I love Sentry since I discovered it many years ago. Back in the days, self-hosting it was really easy - a single Docker image which you would use for spinning up like 2-3 separate services, Postgres, Redis, a few lines of config, and you’re done.

Nowadays (2024), self-hosting Sentry requires spinning up 50+ different services - and that is of course without any fancy HA setup. It’s still doable, especially with Kubernetes, but the learning curve is definitely more steep. Then again, the feature set of Sentry itself is much richer - it’s not about just catching errors anymore; you have full-fledged build-in performance monitoring, session recording, and tons of other observation-related goodies.

One thing is kinda tricky is monitoring of your Sentry instance. Here is how I do it.

Use built-in endpoints

…and it’s not enough

I ran into a situation where Relay went into some reconnecting spree (despite being live/ready) - at the moment I don’t remember the exact root cause, but it took me a while to realize that events are not being properly ingested. In the end, I decided to configure a cronjob which would trigger a Sentry event (exception) to one of my projects every ~hour. Then I muted that exception as obviously it was not actionable.

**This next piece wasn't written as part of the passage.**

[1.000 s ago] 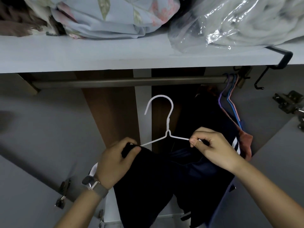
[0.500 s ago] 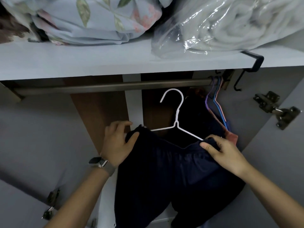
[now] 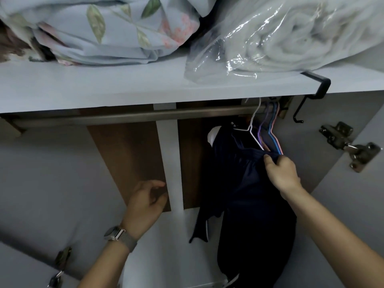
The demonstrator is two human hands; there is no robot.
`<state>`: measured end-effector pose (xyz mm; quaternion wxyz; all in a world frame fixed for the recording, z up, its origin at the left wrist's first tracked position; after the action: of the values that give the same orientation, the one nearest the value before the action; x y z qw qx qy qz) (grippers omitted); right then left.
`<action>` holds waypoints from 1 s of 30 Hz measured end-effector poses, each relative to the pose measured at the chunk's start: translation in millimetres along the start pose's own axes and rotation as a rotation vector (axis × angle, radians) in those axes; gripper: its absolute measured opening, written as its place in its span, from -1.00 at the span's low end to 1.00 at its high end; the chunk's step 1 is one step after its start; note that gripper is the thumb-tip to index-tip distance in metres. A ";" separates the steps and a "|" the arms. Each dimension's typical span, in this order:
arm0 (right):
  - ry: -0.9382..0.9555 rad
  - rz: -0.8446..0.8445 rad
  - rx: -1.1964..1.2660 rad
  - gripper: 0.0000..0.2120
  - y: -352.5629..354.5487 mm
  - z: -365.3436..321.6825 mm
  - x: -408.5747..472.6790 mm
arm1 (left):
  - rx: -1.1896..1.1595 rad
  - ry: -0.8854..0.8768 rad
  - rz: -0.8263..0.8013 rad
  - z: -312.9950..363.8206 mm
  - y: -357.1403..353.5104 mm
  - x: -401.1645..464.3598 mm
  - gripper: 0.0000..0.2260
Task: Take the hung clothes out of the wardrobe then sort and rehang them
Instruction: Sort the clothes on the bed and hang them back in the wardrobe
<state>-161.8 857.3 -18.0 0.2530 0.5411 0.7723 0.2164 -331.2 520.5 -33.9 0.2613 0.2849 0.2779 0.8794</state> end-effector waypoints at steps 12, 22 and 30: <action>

Once you have that exception in Sentry, it’s time to check if it’s being registered every hour.

Sentry exposes API endpoint where you can obtain issue details; one interesting part in that JSON response is lastEvent - you can query this endpoint every ~hour, parse the response, ensure it’s no older than ~2h (so you can have some overlap), and if it’s not - meaning that Sentry is nicely ingesting events.

You can do that using Cloudflare Workers, here is a part of Terraform code which I used to configure it:

resource "cloudflare_worker_script" "sentry_monitoring" {  
  account_id = var.cloudflare_account_id  
  name       = "sentry-monitoring"  
  content    = file("sentry.js")  
  
  plain_text_binding {  
    name = "ISSUE_ID"  
    text = "<your issue id>"  
  }  
  
  plain_text_binding {  
    name = "SENTRY_DOMAIN"  
    text = cloudflare_record.sentry.name // assuming you have this configured
  }  
}  
  
resource "cloudflare_worker_secret" "sentry_auth_token" {  
  account_id  = var.cloudflare_account_id  
  script_name = cloudflare_worker_script.sentry_monitoring.name  
  name        = "SENTRY_API_TOKEN" // issues read-only token 
  secret_text = var.sentry_api_token // I'm using Terraform Cloud to set this variable
}  
  
resource "cloudflare_worker_route" "sentry_monitoring" {  
  zone_id     = cloudflare_zone.your_zone_id.id // ssuming you have this configured
  script_name = cloudflare_worker_script.sentry_monitoring.name  
  pattern     = "https://${cloudflare_record.sentry.name}/uptime*"  
}

Here is the worker JS file:

addEventListener('fetch', event => {
  event.respondWith(handleRequest())
})

async function handleRequest() {
  // you might want to pass project id as argument here
  const apiUrl = `https://${SENTRY_DOMAIN}/api/0/issues/${ISSUE_ID}/`
  const token = SENTRY_API_TOKEN;

  try {
    const response = await fetch(apiUrl, {
      headers: {
        'Authorization': `Bearer ${token}`
      }
    })
    const data = await response.json()

    if (!response.ok) {
     // worker logs is currently in beta, you can enable it in Cloudflare dashboard,
     // seems like terraform provider is lagging behind
     console.log(`Error: ${response.status} - ${response.statusText}`);
     return new Response('API Error', { status: 500 });
   }

    const lastEventStr = data.lastSeen
    const lastEventDate = new Date(lastEventStr)
    const currentTime = new Date()
    const diffInHours = (currentTime - lastEventDate) / (1000 * 60 * 60)

    if (diffInHours <= 2) {
      return new Response(lastEventStr, { status: 200 })
    } else {
      return new Response(lastEventStr, { status: 500 })
    }
  } catch (error) {
    console.log('Error:', error);
    return new Response("Unhandled error", { status: 500 })
  }
}

Then under <your Sentry domain>/uptime I would have a Cloudflare worker returning 200/500 response - now it’s easy enough to add that endpoint as well to monitoring software of your choice.

Now you should be monitoring 4 different endpoints which should give you enough confidence that Sentry is indeed up & properly processing events.